The tears came when she finished the story, and she was hunting through her purse when a waiter appeared with a clean white handkerchief, handed to her silently. “My God,” she said, “I will miss this city.”
“I am sorry,” Khristo said, “for Andres. And for you. For what happened. If my English was better …”
“Oh please,” she said, “I understand. And I didn’t mean to cry in front of you. It’s just … When I was sixteen, I used to daydream about a lover dying, to make myself feel sad, I think. But then it happened. It actually happened.” She looked around for the waiter, in order to return the handkerchief, but he was busy at another table.

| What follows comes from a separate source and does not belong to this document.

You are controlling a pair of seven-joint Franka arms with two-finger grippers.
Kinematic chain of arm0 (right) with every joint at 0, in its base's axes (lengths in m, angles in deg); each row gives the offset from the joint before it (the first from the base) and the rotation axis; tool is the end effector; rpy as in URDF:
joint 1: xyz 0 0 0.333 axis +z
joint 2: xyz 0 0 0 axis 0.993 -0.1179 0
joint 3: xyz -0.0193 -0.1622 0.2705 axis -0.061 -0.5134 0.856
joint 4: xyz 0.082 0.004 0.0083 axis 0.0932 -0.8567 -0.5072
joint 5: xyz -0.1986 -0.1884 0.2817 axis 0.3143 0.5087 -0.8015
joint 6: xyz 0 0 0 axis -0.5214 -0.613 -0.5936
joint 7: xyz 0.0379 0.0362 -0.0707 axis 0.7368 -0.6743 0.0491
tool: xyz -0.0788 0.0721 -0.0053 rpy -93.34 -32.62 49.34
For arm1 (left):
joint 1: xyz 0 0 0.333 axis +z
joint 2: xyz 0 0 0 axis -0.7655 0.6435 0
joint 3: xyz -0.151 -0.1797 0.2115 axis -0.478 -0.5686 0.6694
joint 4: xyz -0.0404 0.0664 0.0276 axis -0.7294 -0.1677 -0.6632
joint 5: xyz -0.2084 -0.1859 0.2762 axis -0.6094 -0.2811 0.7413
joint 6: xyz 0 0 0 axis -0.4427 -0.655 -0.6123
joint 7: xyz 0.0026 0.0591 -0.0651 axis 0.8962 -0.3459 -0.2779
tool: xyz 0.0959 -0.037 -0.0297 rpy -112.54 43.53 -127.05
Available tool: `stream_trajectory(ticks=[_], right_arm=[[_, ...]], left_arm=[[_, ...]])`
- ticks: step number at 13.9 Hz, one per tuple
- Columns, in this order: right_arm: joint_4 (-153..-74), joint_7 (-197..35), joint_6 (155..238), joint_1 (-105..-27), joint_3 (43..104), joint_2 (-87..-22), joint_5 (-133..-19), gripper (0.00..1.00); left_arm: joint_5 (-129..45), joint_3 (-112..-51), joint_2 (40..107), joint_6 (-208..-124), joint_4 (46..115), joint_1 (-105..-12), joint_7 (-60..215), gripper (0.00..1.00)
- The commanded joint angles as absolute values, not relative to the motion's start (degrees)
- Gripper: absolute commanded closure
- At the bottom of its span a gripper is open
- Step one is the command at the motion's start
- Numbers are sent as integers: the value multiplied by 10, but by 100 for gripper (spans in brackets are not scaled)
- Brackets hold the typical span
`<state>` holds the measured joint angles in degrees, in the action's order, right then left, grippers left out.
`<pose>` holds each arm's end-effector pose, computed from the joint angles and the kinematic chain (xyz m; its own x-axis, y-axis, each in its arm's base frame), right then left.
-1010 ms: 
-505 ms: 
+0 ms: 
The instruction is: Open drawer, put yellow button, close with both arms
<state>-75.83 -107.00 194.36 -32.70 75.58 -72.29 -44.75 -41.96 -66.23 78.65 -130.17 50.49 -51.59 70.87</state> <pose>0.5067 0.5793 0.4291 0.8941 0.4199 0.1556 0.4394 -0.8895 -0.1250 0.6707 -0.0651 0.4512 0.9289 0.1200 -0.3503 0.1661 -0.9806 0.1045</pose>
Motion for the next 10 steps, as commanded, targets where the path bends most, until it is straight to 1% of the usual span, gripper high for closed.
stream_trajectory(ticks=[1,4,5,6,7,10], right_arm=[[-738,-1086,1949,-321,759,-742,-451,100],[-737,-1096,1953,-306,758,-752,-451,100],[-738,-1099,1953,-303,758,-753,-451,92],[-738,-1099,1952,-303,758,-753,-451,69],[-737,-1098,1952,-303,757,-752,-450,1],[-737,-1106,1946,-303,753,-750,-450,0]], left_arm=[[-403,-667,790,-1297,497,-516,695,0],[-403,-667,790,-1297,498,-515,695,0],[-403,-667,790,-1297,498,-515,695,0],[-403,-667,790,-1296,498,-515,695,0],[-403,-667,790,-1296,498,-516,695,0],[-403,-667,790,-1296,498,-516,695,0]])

“I think he wants that you keep it,” Khristo said, searching for a word. “It is his …”
“Gift?”
“Yes, a gift.”
She nodded that she understood and blew her nose. “Tell me about yourself,” she said.

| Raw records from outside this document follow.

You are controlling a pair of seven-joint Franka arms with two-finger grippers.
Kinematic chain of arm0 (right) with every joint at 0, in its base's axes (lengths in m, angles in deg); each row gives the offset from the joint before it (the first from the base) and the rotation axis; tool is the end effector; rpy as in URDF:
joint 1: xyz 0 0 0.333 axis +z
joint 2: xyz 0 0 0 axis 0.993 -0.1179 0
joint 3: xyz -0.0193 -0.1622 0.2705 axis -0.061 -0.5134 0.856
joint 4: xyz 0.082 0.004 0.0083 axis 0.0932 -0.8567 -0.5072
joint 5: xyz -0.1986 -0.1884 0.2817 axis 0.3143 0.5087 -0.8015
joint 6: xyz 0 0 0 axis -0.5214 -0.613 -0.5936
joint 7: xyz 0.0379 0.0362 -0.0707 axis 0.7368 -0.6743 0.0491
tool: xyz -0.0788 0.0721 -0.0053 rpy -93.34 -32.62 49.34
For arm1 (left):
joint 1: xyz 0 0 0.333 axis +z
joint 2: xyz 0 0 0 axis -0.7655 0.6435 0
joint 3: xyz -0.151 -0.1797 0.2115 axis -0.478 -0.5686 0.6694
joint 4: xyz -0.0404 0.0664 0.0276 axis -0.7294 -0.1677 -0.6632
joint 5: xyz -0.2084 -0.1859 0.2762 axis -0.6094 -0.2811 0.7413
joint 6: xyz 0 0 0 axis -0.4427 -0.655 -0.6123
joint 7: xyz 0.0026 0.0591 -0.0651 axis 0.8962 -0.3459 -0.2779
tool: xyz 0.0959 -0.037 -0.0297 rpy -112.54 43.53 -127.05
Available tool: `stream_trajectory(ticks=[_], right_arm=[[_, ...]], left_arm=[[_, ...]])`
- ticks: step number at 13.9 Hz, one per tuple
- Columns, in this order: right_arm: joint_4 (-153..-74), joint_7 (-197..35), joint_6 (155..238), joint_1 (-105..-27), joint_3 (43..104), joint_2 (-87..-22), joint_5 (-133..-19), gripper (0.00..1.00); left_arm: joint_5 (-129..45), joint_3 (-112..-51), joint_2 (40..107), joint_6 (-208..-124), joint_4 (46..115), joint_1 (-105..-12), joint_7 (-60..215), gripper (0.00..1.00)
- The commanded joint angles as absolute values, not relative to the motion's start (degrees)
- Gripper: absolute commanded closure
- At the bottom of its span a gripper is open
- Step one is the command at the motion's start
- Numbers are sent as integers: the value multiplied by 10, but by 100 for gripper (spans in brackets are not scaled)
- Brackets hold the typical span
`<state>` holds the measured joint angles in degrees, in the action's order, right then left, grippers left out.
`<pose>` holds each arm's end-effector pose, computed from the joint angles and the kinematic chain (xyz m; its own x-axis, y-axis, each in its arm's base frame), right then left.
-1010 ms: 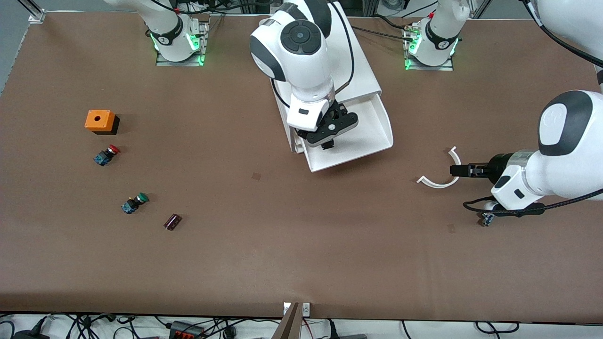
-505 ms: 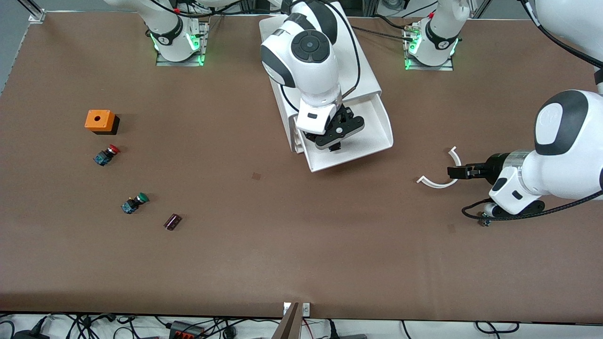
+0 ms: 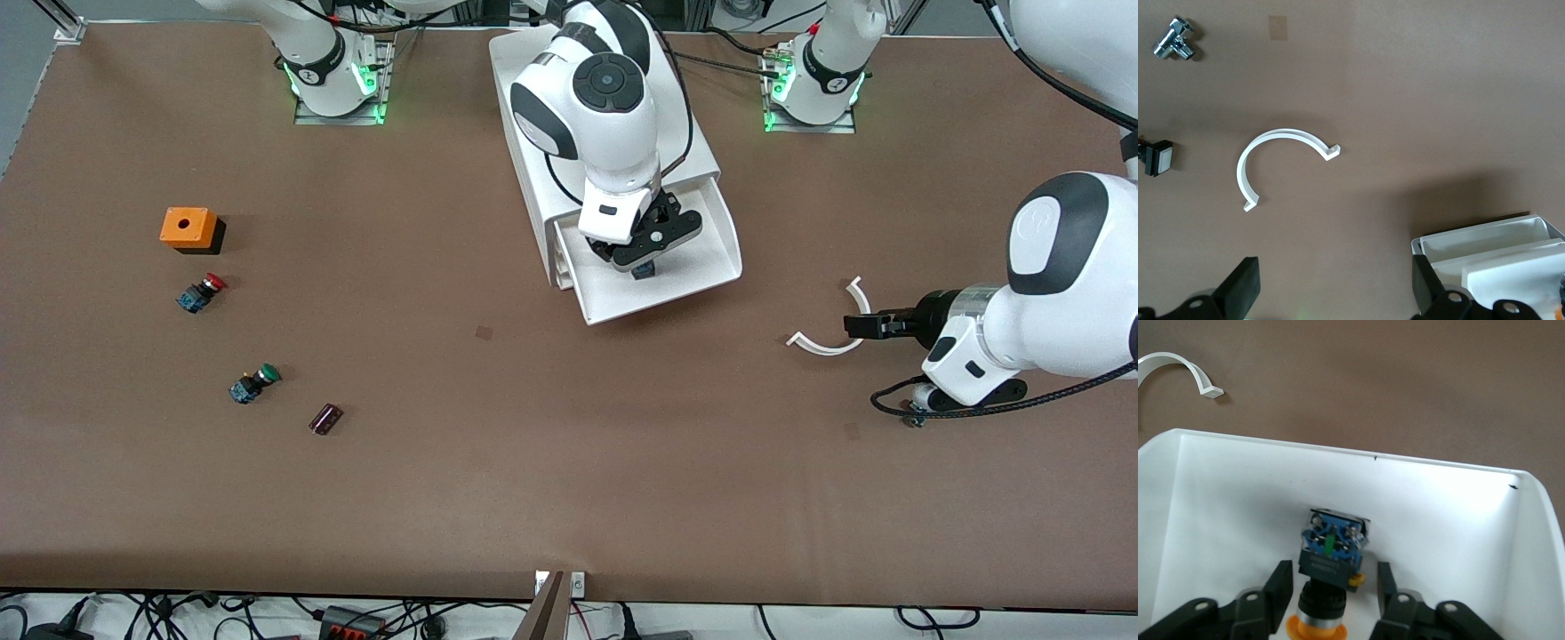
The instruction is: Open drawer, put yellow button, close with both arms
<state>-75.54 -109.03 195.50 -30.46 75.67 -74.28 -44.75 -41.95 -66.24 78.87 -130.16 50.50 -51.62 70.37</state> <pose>0.4863 0.6032 0.4069 0.8941 0.4246 0.1426 0.4419 -0.8882 -0.1257 0.6711 -0.0655 0.4486 0.9260 0.1280 -0.3551 0.1739 -0.9796 0.1005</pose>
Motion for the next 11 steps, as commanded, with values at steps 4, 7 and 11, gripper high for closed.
stream_trajectory(ticks=[4,7,11], right_arm=[[-686,-1144,1900,-314,750,-745,-451,0],[-664,-1144,1835,-365,748,-714,-450,0],[-671,-1145,1764,-461,745,-691,-446,0]], left_arm=[[-398,-669,789,-1301,497,-523,682,0],[-390,-669,771,-1332,509,-556,631,0],[-390,-671,758,-1413,549,-593,577,0]])
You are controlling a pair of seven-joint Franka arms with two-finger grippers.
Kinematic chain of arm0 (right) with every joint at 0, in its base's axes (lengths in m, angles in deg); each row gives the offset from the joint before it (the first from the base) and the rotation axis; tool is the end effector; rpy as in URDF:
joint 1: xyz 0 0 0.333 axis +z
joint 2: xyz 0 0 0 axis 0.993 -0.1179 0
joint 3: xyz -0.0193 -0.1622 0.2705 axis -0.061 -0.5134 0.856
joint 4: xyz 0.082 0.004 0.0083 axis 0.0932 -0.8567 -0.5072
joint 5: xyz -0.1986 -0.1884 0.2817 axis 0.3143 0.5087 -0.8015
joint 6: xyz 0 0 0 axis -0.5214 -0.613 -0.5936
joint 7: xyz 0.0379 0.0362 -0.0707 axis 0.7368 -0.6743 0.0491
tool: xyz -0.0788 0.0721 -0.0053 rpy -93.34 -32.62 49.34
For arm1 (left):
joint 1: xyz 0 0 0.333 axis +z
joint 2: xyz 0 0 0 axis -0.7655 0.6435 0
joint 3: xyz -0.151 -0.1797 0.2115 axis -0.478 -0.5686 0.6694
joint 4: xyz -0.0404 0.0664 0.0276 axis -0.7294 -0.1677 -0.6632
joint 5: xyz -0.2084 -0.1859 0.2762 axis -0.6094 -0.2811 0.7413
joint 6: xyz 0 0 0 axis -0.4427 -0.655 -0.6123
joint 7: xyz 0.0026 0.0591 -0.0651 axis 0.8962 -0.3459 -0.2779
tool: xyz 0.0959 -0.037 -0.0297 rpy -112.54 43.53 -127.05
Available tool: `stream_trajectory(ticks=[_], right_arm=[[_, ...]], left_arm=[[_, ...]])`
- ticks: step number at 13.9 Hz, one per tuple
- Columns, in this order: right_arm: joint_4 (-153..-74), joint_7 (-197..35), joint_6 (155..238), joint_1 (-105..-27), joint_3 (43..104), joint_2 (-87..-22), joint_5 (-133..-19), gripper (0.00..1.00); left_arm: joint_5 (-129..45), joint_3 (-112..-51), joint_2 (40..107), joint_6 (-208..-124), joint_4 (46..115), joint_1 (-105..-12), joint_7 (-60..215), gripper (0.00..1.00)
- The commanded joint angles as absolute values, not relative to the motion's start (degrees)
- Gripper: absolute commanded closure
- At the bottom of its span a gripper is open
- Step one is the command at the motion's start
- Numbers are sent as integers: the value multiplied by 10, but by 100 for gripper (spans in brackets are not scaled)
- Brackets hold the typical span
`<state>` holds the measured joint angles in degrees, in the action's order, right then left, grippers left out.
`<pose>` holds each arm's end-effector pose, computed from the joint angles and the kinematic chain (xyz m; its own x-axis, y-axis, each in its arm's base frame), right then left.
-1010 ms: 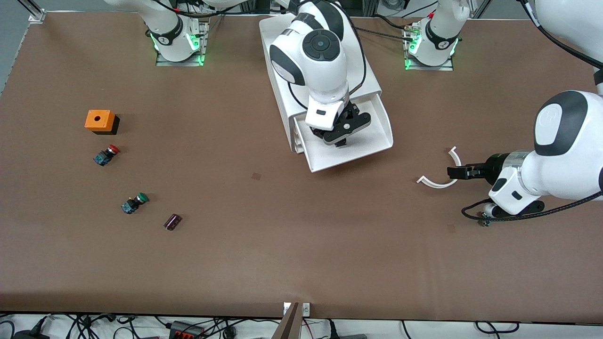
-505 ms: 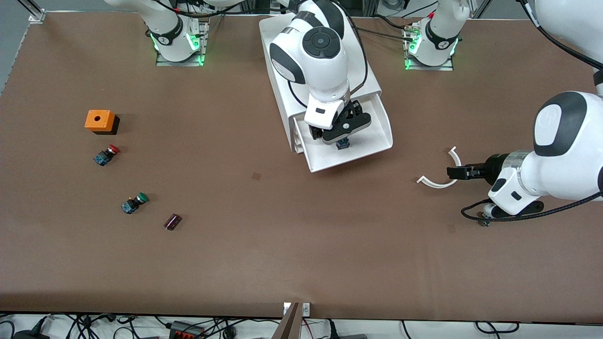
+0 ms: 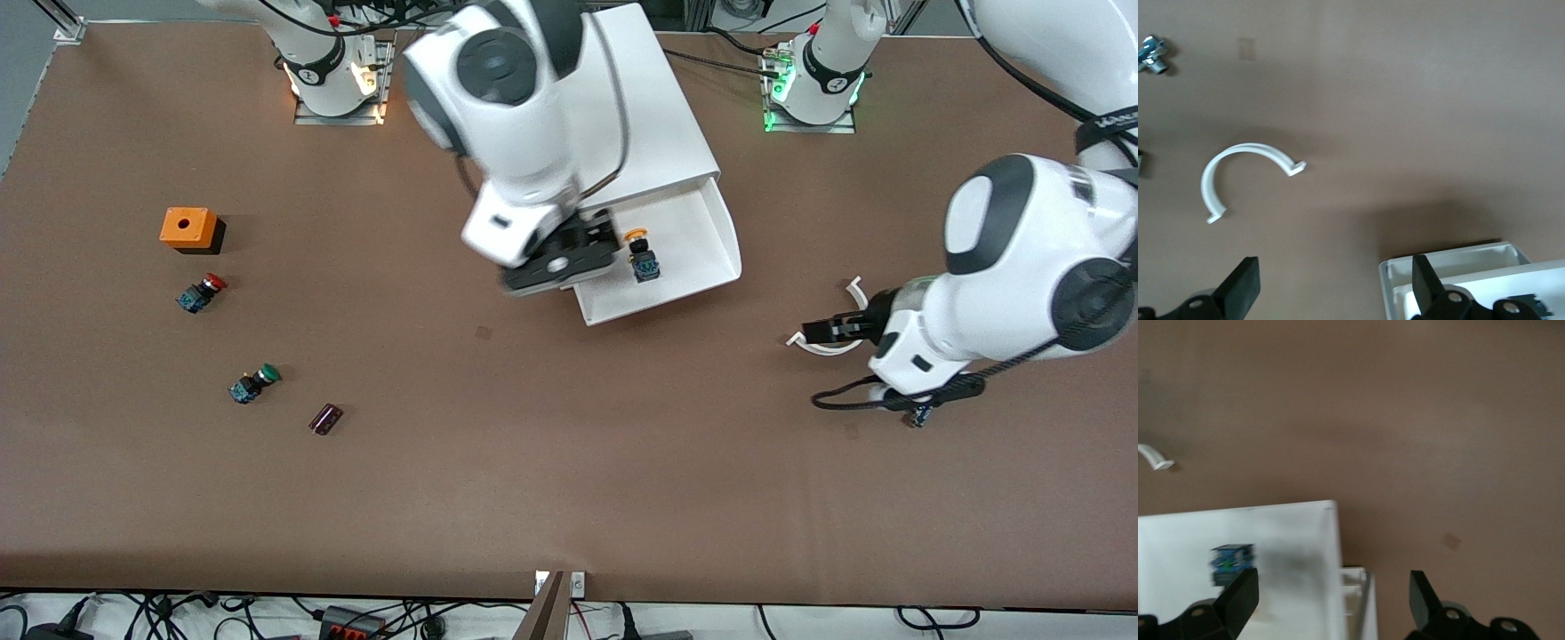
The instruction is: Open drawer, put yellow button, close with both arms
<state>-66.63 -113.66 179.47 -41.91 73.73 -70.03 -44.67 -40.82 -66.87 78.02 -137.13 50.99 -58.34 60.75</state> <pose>0.5833 0.4693 0.5119 0.9820 0.1621 0.0972 0.1717 -0.9801 -0.1000 0.6705 -0.1481 0.4614 0.9496 0.1896 -0.2495 0.2140 -0.9740 0.0743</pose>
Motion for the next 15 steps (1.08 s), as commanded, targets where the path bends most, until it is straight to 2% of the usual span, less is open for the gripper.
stream_trajectory(ticks=[1,5,7,10,15], right_arm=[[-678,-1147,1736,-480,743,-689,-443,0],[-684,-1132,1722,-566,734,-690,-444,0],[-689,-1093,1713,-608,734,-689,-444,0],[-689,-1073,1713,-677,734,-688,-449,0],[-696,-1009,1695,-745,734,-660,-453,0]], left_arm=[[-390,-678,751,-1441,573,-605,549,0],[-390,-686,713,-1589,700,-664,449,0],[-390,-685,711,-1644,737,-694,406,0],[-347,-686,714,-1683,760,-722,366,0],[-347,-713,703,-1676,799,-741,315,0]])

He shrugged. “Some bad things, some good.”
“Andres explained to me about not telling people about yourself, how important that was, so I understand.”
“Yes,” he sighed. He wanted to tell her everything, resisted a desire to go on and on in riddles, telling but not telling, like Sascha. “What for you now?” he asked instead.
“I am going home,” she said. “To America.”
“Ah. For the best, no?”
“I don’t know,” she said, uncertain. “Maybe. But the tickets are all bought and there’s no turning back now. I was in the bookstore looking for something to read on the boat-I really don’t want to listen to a bunch of Americans gossiping about their adventures in wicked old Europe.” She made a face at the thought. “Anyhow, I go up to Le Havre today on the train, I’m there overnight, board the
“What train do you take?”
“Five-twenty from the Gare du Nord.” She was silent for a moment, not happy at the prospect of traveling. For a moment it seemed like she might cry again, a shadow crossed her, then, instead, she managed a gloomy smile. “How like Paris this is-to meet an old friend a few hours before going away forever.”
“Some day you will come back here.”
“Do you think so?” There was a real ache in her voice when she said it.
“I do,” he said.
“Funny, I don’t even know your name. I don’t suppose it’s actually Captain Markov.”
“Khristo is my name. Then Stoianev-like your ‘Stephens.’ “
“Khristo,” she said.
“Yes. I have not heard it said for a long time. I use another name now.”